--- Information shown Enclosed Below ---

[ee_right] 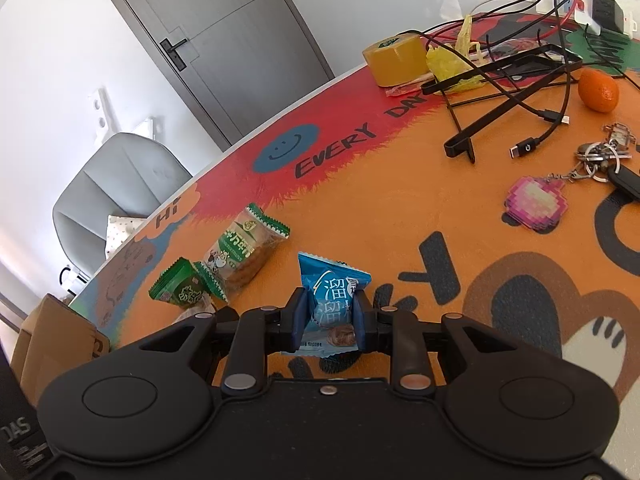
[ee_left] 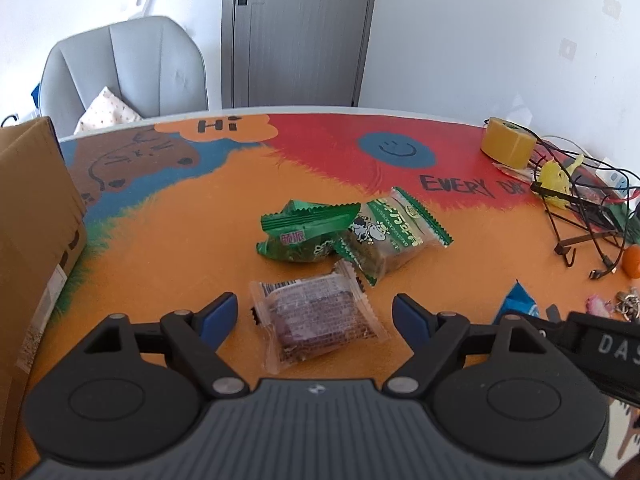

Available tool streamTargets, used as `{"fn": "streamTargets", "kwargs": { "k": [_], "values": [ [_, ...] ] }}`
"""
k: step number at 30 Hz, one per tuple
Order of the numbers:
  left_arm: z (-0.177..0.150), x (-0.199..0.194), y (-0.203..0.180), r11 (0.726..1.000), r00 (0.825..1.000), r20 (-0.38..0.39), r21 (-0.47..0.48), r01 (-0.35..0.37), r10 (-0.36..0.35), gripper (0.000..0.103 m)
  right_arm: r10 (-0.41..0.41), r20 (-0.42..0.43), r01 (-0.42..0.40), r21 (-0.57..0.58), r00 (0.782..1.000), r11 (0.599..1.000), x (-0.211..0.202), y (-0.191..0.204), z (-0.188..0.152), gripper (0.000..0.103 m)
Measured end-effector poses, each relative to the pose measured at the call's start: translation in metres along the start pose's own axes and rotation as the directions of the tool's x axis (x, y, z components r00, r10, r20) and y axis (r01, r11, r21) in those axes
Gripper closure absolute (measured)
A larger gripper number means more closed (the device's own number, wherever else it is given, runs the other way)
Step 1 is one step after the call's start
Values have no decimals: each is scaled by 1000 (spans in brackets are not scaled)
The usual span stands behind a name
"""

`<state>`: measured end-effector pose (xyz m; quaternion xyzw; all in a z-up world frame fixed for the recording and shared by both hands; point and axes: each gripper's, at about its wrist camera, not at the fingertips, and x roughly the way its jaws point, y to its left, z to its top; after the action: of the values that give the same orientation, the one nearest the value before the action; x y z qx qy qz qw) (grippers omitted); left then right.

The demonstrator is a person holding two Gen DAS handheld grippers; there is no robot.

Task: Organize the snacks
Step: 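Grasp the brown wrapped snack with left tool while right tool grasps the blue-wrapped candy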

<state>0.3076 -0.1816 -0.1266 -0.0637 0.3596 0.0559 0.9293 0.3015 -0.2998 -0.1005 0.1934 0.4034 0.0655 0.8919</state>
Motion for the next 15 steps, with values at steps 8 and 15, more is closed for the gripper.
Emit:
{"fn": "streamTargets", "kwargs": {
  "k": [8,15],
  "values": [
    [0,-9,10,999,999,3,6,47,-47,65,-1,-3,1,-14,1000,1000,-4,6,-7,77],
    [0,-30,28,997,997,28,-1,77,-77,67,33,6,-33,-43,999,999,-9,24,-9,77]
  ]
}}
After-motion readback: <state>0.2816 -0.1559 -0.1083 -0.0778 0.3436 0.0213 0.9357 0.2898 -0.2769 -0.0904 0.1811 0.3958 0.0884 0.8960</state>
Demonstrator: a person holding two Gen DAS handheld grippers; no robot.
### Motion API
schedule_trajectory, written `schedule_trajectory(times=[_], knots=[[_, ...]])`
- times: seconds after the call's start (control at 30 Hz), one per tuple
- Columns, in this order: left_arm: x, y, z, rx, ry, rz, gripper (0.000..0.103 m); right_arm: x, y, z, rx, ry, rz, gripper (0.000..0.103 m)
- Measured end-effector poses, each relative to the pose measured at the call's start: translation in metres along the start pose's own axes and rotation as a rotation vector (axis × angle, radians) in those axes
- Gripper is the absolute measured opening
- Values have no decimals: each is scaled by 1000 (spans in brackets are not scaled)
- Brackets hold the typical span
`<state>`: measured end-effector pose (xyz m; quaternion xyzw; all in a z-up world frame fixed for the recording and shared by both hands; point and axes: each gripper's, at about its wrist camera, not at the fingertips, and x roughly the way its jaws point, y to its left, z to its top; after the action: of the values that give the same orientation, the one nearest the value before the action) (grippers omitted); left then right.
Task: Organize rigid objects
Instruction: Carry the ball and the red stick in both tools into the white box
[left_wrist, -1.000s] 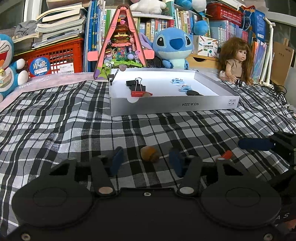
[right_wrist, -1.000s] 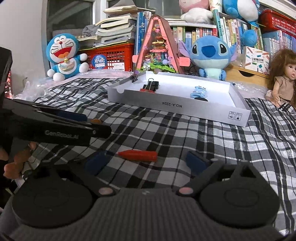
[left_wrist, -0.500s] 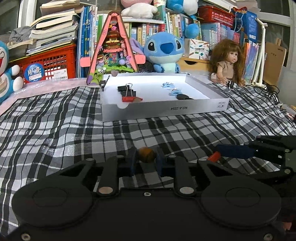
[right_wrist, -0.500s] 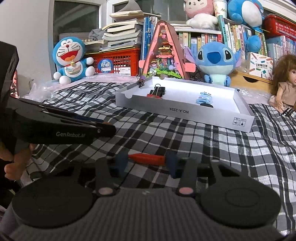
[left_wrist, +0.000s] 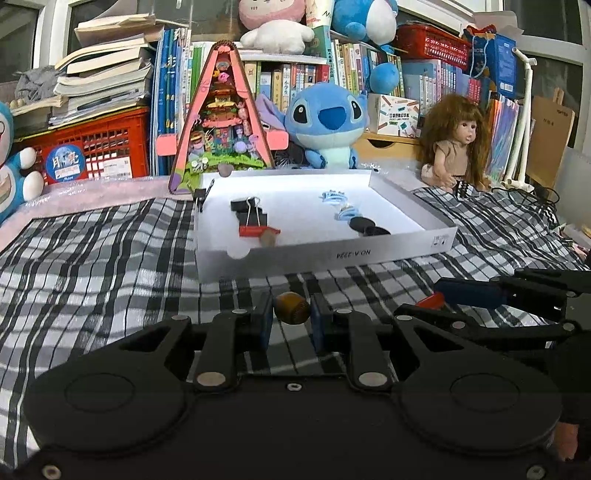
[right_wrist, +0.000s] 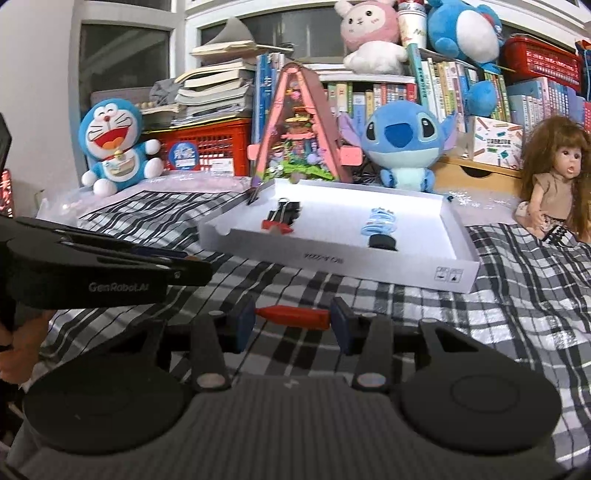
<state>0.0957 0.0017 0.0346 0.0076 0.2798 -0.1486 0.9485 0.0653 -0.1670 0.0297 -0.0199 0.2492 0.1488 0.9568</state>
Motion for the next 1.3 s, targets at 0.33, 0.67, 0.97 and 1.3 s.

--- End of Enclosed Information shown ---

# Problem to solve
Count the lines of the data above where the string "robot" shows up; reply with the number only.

# Output for this exercise
2